I don’t think I have the internal fortitude to ever tramp. I like my couch and television way too much. Still, I have to say that I think the world might be a better place if we all followed the Hobo Code.

Friday, January 23, 2009

Some blogging options you might want to explore.

I’m trying to get back in the habit of posting so I’m hoping these posts will get me brain active again

I just posted a comment to an older post on someone’s blog and it occurred to me that it may not be obvious how to know when someone has commented on your blogs, particularly if they comment on an older post.

If you go into the Settings tab of your blog and click on the Comment’s link you’ll find an option Comment Notification Email down at the bottom of the page. If you put your email address here and click Save Settings, you’ll always get an email when someone posts a comment.

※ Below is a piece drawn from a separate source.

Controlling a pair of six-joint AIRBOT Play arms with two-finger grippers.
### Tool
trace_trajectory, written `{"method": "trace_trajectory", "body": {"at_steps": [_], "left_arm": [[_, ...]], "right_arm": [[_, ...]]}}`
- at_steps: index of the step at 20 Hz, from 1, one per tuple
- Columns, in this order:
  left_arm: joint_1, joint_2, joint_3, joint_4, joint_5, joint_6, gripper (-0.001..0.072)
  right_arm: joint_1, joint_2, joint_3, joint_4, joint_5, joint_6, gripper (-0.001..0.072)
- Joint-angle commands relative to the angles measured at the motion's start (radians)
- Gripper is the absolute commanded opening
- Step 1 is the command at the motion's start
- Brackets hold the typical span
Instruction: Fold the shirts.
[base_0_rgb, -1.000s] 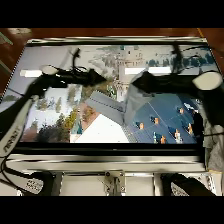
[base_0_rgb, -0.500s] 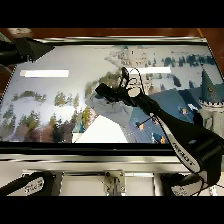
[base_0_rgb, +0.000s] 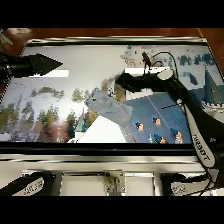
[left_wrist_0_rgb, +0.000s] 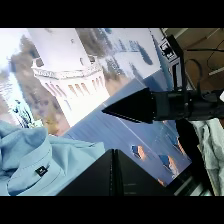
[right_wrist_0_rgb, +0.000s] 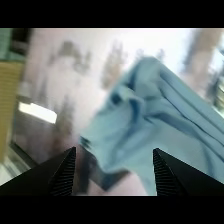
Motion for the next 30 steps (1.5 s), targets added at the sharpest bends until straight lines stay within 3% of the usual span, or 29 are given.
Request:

One other idea that you might like to consider. If you find yourself using a camera phone and you have an email/texting package, you can send photo directly from your phone to your blog. Under the Settings tab, look for the Email link and you’ll see two options.

The first option is similar to having an email sent to you when someone comments but in this case, you can list your friends email address and it will send them an email whenever you publish a new post.

The second option has a blank that you need to fill in to create a mail-to-Blogger email address. Whatever you send to this email account, whether it’s a post, or photo, or both, will publish to your blog. This is a fun option when you take a trip since you can let others know what your seeing without having to take time to update your blog at a computer. Again, don’t forget to scroll down to the Save Settings button – it doesn’t always appear without scrolling down so it’s easy to think you’ve updated the settings.

Wednesday, January 21, 2009

Do you ever wonder who's reading your blog?

It’s been so long since I’ve posted to this blog – sorry. Welcome back to the spring semester and welcome to ScottM blogging under the name Random Zealotry. If you get a chance, visit his blog and say hi.

I mentioned last semester that I have a number of blogs and I post to one of them every day. I’ve been trying to build an audience for this blog. I’m not sure exactly why, probably just for the challenge. As I write this, I’ve managed to get 503 hits on my blog since the year began. That’s chicken feed in the big picture but to give you some perspective I had only 2000 hits in 2008 so I’m off to a big start this year.

How, you may ask, do I know these stats? I use a service called Stat Counter http://www.statcounter.com/ There are a number of web-counters but I’m pleased with the information that Stat Counter provides. It’s pretty easy to use.

First, you have to register an account which is quick and easy. Once you’ve done this you need to add a project (you can track multiple projects from a single account.) You’ll answer a few questions to add a project. If you don’t understand a question, I’d say just leave the default answer and move forward to the configure and install code screen. You’ll have a few options – I chose the invisible counter. On the next page, you’ll pick what sort of webpage you want to track – Blogger is the default for me but if not you’ll find it on the list. This will generate the Javascript code you need to add to your blog as well as instructions for how to do this. This probably sounds difficult but it’s easier than you’d imagine and the Stat Counter will guide you through. It even sends an email to you with the Javascript and instructions.

Once you’ve done this, look at the menu bar right below the Stat Counter logo for the My Projects link. Click there and you’ll see your blog and any other projects you might add to this account. Of course, you might have to wait a while for someone to visit your blog so that you can track them but you’ll be surprised at what you can learn about your visitors. For example, today I see that 11 people have visited this blog including someone in Beijing, in the Netherlands, in San Paolo, Brazil, in Mecca, Saudi Arabia, as well as our friend Jessica (http://everythingifnotthesun.blogspot.com/)

One thing I would recommend doing is adding a blocking cookie to any computer that you use regularly so that you won’t end up counting yourself whenever you visit your own blog. Look for the Blocking Cookie link right above your projects list.